İmam, Allah'ın helalini helal, haramını da haram kılar, şer'i cezaları uygular, Allah'ın dinini savunur, (halkı) hikmet, güzel öğüt ve açık delillerle Allah'ın yoluna davet eder.

İmam, gözlerin göremiyeceği ve ellerin ulaşamayacağı bir ufukta doğan ve ışınlarını âleme saçan bir güneşe benzer.

İmam, ışık saçan dolunay, parlak kandil, doğan nur, karanlıklar ortasında hidayet yıldızı, doğru yolu gösteren kılavuz ve helak olmaktan kurtarıcıdır.

İmam, yüksek tepede yanan bir ateştir. Isınmak isteyene sıcaklık bahşeder, tehlikeli yerlerde kılavuzdur, ondan ayrılan helak olur.

İmam, yağmur yağdıran bulut, bol sağnak yağmur, kapsayıcı gölgesi olan gök, döşenmiş yer, bol suyu olan pınar, selin bıraktığı göl ve yerden biten yeşilliktir.

İmam, yumuşak huylu emin, şefkatli baba ve ikiz kardeştir.
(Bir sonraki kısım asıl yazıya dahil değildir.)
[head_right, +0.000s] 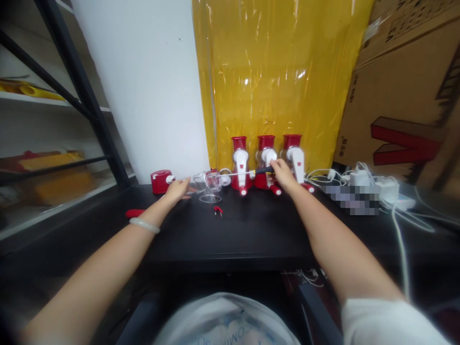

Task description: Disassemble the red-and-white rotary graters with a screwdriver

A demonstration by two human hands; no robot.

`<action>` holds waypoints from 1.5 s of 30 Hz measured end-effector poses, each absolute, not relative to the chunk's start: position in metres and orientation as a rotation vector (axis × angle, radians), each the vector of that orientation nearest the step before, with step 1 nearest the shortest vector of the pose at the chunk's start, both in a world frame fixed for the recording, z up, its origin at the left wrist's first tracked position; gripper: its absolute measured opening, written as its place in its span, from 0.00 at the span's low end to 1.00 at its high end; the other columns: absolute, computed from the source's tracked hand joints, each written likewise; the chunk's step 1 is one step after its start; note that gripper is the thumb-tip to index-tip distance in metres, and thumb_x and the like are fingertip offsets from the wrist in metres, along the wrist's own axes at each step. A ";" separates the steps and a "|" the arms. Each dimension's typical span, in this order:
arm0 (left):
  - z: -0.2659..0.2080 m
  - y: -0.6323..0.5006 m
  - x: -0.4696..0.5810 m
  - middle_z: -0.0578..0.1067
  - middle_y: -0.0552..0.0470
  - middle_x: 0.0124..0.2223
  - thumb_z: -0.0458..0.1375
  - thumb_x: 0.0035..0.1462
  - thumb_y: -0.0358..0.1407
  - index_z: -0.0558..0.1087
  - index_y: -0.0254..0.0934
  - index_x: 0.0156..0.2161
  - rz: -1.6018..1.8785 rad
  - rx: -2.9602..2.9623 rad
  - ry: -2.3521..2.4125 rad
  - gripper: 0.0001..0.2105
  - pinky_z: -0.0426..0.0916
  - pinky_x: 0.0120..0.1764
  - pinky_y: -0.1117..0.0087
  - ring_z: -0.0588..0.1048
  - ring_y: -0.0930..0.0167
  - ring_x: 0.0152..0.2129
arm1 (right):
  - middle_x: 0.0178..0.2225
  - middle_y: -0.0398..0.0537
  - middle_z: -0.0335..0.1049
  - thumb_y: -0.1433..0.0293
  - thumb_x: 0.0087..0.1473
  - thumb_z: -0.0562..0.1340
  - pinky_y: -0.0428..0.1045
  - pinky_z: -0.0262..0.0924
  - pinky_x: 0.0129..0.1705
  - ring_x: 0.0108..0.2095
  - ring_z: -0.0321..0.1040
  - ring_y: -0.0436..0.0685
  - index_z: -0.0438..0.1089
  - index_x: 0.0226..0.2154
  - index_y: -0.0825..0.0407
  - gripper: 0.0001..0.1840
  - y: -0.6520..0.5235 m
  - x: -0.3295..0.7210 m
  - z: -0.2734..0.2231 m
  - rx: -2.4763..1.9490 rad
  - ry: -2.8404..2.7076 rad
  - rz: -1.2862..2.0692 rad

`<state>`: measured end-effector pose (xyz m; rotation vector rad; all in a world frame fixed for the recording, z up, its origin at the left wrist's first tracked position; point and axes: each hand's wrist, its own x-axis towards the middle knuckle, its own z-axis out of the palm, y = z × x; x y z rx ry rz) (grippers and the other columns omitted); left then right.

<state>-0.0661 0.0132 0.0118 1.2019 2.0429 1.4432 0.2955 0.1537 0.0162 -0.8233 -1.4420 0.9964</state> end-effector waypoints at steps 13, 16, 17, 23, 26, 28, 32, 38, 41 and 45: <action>0.013 0.012 -0.065 0.81 0.35 0.37 0.53 0.63 0.44 0.71 0.32 0.32 1.446 1.210 2.030 0.16 0.74 0.24 0.72 0.80 0.58 0.40 | 0.24 0.37 0.65 0.61 0.37 0.73 0.43 0.57 0.21 0.21 0.62 0.47 0.65 0.37 0.47 0.24 0.143 0.296 0.020 -0.655 -1.332 1.199; 0.013 0.011 -0.064 0.81 0.35 0.38 0.53 0.63 0.44 0.71 0.32 0.32 1.452 1.213 2.023 0.16 0.74 0.24 0.72 0.80 0.58 0.40 | 0.26 0.37 0.66 0.64 0.34 0.73 0.44 0.59 0.24 0.24 0.63 0.47 0.65 0.38 0.45 0.27 0.138 0.296 0.024 -0.608 -1.288 1.276; 0.013 0.011 -0.064 0.81 0.35 0.38 0.53 0.63 0.44 0.71 0.32 0.32 1.455 1.214 2.020 0.16 0.74 0.24 0.72 0.80 0.58 0.40 | 0.27 0.37 0.67 0.65 0.34 0.73 0.44 0.60 0.25 0.24 0.64 0.48 0.64 0.39 0.45 0.27 0.137 0.297 0.025 -0.595 -1.276 1.300; 0.014 0.011 -0.062 0.81 0.35 0.37 0.53 0.62 0.43 0.72 0.32 0.32 1.456 1.210 2.015 0.15 0.74 0.25 0.72 0.80 0.58 0.39 | 0.29 0.37 0.69 0.70 0.34 0.71 0.46 0.62 0.29 0.26 0.66 0.48 0.63 0.40 0.44 0.28 0.131 0.300 0.030 -0.549 -1.258 1.369; 0.014 0.011 -0.062 0.81 0.35 0.37 0.54 0.62 0.43 0.72 0.31 0.33 1.460 1.213 2.015 0.15 0.74 0.25 0.72 0.81 0.59 0.39 | 0.27 0.37 0.68 0.70 0.34 0.69 0.45 0.63 0.28 0.26 0.68 0.50 0.63 0.39 0.45 0.26 0.134 0.300 0.029 -0.576 -1.270 1.338; 0.014 0.011 -0.062 0.81 0.35 0.37 0.54 0.62 0.43 0.72 0.31 0.33 1.461 1.211 2.017 0.15 0.74 0.25 0.72 0.80 0.59 0.39 | 0.27 0.37 0.68 0.68 0.36 0.68 0.46 0.63 0.27 0.25 0.68 0.51 0.62 0.38 0.45 0.23 0.137 0.299 0.028 -0.620 -1.286 1.295; 0.013 0.011 -0.064 0.81 0.36 0.37 0.54 0.62 0.44 0.72 0.32 0.32 1.467 1.196 2.022 0.16 0.75 0.27 0.71 0.81 0.59 0.39 | 0.22 0.39 0.66 0.55 0.49 0.63 0.48 0.62 0.22 0.19 0.65 0.52 0.61 0.35 0.47 0.17 0.145 0.297 0.022 -0.755 -1.365 1.151; 0.013 0.012 -0.065 0.81 0.37 0.37 0.54 0.62 0.44 0.72 0.32 0.33 1.470 1.181 2.021 0.15 0.76 0.29 0.69 0.81 0.58 0.39 | 0.14 0.37 0.58 0.50 0.49 0.64 0.45 0.52 0.17 0.14 0.57 0.49 0.63 0.30 0.48 0.20 0.152 0.299 0.015 -0.827 -1.548 0.931; 0.012 0.013 -0.064 0.81 0.37 0.36 0.54 0.62 0.44 0.73 0.32 0.33 1.479 1.172 2.022 0.15 0.76 0.30 0.70 0.81 0.59 0.39 | 0.19 0.36 0.62 0.56 0.46 0.66 0.44 0.57 0.19 0.16 0.58 0.47 0.63 0.33 0.48 0.17 0.150 0.297 0.017 -0.796 -1.425 1.060; 0.012 0.013 -0.065 0.81 0.38 0.36 0.55 0.62 0.44 0.73 0.32 0.33 1.479 1.172 2.008 0.15 0.76 0.30 0.71 0.81 0.60 0.39 | 0.26 0.37 0.65 0.65 0.40 0.67 0.45 0.62 0.24 0.21 0.63 0.47 0.64 0.35 0.47 0.18 0.146 0.296 0.019 -0.720 -1.356 1.171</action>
Küçük yavrusuna iyilik yapan (şefkatli) anne gibidir ve kulların sığınağıdır.

İmam, Allah'ın, yeryüzündeki ve mahlukatı arasındaki emini, kullarına hücceti ve şehirlerindeki halifesidir. (Halkı) Allah'a çağıran ve O'nun belirlediği sınırları savunandır.

İmam, günahlardan tertemiz kılınan, ayıplardan arındırılmış olan, özelliği ilim, nişanesi hilim olan, dinin düzeni, müslümanların izzeti, munafıkların öfkesi ve kâfirlerin yok edicisidir.
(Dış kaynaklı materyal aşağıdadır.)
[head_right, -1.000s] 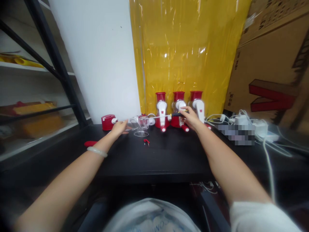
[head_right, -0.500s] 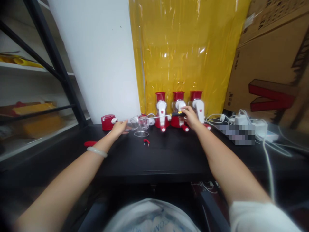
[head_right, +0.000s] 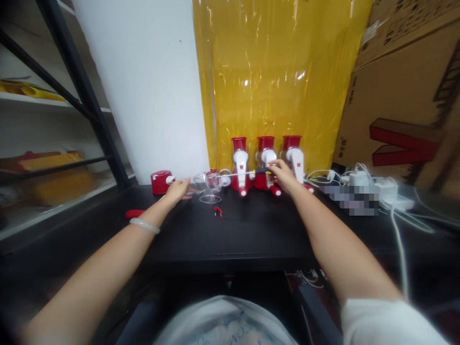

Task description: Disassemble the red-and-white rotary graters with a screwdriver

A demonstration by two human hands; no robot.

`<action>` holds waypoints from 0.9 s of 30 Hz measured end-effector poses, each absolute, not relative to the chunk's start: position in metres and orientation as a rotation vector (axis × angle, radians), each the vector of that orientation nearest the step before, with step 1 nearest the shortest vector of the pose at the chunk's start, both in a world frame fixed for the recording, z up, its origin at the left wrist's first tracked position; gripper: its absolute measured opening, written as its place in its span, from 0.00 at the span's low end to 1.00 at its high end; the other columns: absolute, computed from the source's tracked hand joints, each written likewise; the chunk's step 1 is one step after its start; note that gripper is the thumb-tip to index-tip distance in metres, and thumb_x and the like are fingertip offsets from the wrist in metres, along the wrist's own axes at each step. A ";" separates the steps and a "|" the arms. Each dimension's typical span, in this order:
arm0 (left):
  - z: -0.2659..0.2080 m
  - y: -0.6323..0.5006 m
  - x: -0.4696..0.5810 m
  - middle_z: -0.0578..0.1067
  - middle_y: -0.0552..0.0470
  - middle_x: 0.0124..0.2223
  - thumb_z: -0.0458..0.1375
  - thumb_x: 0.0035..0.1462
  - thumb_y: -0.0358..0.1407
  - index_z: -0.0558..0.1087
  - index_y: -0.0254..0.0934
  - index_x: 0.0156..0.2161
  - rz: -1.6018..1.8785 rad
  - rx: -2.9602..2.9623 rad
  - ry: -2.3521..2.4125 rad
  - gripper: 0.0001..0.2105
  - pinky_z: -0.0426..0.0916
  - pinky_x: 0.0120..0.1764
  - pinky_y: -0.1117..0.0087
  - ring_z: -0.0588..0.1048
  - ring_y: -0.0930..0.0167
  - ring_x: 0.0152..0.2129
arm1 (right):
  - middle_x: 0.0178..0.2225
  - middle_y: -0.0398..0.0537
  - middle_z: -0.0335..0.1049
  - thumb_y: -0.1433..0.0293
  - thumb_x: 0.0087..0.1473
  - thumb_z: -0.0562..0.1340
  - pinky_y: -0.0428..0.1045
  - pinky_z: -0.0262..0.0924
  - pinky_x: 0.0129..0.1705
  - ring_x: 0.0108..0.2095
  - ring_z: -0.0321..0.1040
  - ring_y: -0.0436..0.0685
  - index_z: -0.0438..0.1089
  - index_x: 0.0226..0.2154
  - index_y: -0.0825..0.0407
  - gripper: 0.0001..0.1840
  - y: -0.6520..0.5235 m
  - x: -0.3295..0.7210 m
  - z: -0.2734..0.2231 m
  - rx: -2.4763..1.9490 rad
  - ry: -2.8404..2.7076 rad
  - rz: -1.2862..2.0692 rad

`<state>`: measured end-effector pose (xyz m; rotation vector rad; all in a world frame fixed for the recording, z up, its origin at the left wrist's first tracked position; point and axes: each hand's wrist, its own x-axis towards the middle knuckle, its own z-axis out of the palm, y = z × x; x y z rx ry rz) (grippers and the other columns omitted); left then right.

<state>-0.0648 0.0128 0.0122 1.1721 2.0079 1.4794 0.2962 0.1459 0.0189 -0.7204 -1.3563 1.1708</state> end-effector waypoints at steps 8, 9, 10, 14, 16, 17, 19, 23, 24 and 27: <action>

İmam, zamanın yeganesidir. Hiçbir kimse onun makamına ulaşamaz; hiçbir alim onun dengi olamaz. Onun bedeli, misli ve eşi bulunmaz. Bağışlayan Allah'ın fazlı ile, talep ve kesbe dayanmaksızın, bütün faziletleri taşır. Durum böyle iken kim, İmam'ı tanıyabilir veya özelliklerinin özüne ulaşabilir?

Heyhat, heyhat! İmam'ın makamlarından veya faziletlerinden birini tarif etmekte akıllar yitmiş, zihinler şaşkınlığa düşmüş, beyinler hayran kalmış, hatipler aciz kalmış,

şairler yorulmuş, edipler acze düşmüş, fasihler yorulup güçsüzleşmiş, bilginler susup kalmış, hepsi acz ve güçsüzlüğünü itiraf etmiştir. Şu halde, onu bütünüyle anlatmak, olduğu gibi nitelemek nasıl mümkün olur?
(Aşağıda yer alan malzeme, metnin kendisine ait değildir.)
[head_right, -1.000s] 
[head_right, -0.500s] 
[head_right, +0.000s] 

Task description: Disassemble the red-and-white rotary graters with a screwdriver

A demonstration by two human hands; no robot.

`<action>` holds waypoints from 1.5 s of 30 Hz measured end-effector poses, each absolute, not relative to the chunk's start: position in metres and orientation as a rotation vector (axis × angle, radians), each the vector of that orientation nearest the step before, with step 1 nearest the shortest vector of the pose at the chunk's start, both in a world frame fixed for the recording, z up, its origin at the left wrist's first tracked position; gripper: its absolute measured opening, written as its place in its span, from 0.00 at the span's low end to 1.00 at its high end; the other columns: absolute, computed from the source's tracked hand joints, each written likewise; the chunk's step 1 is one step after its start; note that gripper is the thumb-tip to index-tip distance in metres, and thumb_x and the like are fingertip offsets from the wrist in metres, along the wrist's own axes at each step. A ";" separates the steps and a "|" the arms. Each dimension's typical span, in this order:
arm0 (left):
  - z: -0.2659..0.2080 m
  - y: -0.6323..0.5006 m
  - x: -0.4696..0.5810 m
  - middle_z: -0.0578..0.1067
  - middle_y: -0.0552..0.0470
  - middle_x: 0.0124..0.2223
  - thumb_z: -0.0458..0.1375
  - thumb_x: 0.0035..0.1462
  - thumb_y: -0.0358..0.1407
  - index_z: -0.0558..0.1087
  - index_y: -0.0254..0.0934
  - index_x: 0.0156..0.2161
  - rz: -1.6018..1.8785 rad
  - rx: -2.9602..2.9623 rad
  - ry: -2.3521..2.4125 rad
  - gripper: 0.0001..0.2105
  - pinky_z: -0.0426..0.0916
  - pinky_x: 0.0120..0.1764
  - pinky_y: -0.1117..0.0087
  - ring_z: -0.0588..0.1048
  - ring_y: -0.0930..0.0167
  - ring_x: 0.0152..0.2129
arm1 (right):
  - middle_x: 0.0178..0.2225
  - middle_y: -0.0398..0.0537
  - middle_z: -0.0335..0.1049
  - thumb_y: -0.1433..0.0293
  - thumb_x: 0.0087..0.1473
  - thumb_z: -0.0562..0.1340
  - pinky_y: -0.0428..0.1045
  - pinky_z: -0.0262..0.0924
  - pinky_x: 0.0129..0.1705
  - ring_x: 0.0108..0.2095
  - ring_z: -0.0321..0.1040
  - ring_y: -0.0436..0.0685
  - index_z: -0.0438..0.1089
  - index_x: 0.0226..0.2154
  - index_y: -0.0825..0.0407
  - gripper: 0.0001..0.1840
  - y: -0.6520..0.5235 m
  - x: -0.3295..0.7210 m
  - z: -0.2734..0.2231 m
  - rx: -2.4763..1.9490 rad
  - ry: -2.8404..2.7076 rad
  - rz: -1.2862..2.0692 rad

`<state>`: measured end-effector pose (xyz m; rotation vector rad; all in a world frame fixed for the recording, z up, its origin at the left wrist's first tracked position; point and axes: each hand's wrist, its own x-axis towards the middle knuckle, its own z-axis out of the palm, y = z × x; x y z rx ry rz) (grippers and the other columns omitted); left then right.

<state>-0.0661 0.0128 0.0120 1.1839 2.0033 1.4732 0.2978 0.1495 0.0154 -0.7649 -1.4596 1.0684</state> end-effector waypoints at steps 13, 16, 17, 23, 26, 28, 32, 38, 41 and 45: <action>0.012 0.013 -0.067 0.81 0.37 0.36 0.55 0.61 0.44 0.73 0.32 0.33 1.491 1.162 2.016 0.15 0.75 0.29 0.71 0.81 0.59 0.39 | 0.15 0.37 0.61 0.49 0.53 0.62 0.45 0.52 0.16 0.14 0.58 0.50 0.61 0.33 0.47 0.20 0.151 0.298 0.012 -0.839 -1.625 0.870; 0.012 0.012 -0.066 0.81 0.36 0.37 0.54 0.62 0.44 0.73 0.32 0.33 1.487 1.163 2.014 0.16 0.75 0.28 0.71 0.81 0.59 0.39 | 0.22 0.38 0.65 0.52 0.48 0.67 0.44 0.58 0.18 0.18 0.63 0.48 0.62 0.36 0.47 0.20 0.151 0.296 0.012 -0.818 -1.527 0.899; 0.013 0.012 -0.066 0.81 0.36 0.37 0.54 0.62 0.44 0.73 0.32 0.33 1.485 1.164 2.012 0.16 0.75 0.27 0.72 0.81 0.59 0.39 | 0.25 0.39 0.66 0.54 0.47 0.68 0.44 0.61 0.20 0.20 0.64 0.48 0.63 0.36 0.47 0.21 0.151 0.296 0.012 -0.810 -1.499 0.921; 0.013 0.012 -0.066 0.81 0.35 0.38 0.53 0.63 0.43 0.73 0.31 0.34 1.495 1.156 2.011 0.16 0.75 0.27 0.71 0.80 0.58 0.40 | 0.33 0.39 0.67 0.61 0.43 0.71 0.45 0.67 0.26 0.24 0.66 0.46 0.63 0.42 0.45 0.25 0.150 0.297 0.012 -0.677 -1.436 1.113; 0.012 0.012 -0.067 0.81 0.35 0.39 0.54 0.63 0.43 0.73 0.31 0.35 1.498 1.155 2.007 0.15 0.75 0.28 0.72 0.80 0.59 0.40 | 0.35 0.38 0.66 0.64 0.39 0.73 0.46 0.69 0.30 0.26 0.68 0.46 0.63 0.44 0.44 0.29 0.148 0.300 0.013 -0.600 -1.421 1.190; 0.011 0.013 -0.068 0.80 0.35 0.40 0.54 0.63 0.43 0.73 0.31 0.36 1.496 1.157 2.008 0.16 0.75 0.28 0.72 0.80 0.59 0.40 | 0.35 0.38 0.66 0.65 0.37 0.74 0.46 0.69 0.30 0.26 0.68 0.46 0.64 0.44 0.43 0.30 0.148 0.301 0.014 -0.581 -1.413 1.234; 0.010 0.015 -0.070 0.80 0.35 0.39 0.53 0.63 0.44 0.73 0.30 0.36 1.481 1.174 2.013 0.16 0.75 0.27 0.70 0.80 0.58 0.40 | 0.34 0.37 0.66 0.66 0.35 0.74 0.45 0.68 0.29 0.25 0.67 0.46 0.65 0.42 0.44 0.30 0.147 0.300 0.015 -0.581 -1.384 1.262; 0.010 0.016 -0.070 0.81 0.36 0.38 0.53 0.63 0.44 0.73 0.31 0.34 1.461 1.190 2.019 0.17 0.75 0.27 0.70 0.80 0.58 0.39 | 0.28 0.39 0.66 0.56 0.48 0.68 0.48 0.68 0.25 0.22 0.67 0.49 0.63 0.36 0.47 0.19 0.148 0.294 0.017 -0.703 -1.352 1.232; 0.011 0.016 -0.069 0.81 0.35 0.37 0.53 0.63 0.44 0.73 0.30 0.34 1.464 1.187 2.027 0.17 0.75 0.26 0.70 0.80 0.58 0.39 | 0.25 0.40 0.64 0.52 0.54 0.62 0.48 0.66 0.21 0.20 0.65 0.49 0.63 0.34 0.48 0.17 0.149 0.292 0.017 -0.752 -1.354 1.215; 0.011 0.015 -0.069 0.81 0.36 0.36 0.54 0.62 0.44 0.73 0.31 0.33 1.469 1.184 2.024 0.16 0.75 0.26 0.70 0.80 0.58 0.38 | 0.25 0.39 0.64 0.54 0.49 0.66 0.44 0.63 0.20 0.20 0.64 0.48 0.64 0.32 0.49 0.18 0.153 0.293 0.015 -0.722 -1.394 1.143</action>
Kim, onun yerine geçebilir; ona olan ihtiyacı giderebilir? Bu nasıl mümkün olur? Oysa İmam, yıldızlar gibi kendisine ulaşmak iste-yenlerin elinden ve niteleyenlerin nitelemesinden uzaktır.

Bunlar bu makamın, Resulullah salla'llâhu aleyhi ve alih’in Ehl-i Beyt'inden başkasında bulunacağını mı zannediyorlar? Andolsun Allah’a, nefisleri onları aldatmış ve onları yanlış arzulara sevketmiştir.

Onlar, sarp ve kaygan olan yüksek bir yere çıkmak istemişler de, ayakları kayarak uçuruma yuvarlanmışlardır. Kendi reyleriyle bir imam seçmek istemişler; oysa İmam seçmek nerde onların işi olabilir? 

İmam, cehaletten uzak alim, hile yapmayan yönetici ve nübüvvet madeni olmalıdır. Nesebiyle ayıplanmamalı ve soy sop sahibi hiçbir kimse onunla boy ölçüşememeli.

Kureyş kabilesinden, Haşimi soyundan ve Peygamber aile-sinden olmalı; şereflilere şeref vermelidir. Abdümenaf neslinden gelmelidir. Coşkun ilime ve kâmil hilme sahip, işleri yürütebilen, siyaset bilen, riyasete layık, itaati farz olan, Allah'ın emrini ayakta tutan ve Allah'ın kullarının hayrını isteyen biri olmalıdır.

Allah, peygamberleri ve onların vasilerini -Allah’ın salâtı onlara olsun- muvaffak eder, onları sebatlı kılar, başkalarına vermediği gizli ilim ve hikmetlerden onlara verir. İlimleri, zamanlarındaki bilginlerin ilminin üstünde olur. Allah Teâla buyurmuştur ki:

"Hakka ulaştıran mı uyulmaya daha layıktır, yoksa doğru yola ulaştırılmadıkça kendisi hidayete ulaşmıyan mı? Ne oluyor size? Nasıl hükmediyorsunuz?"[7]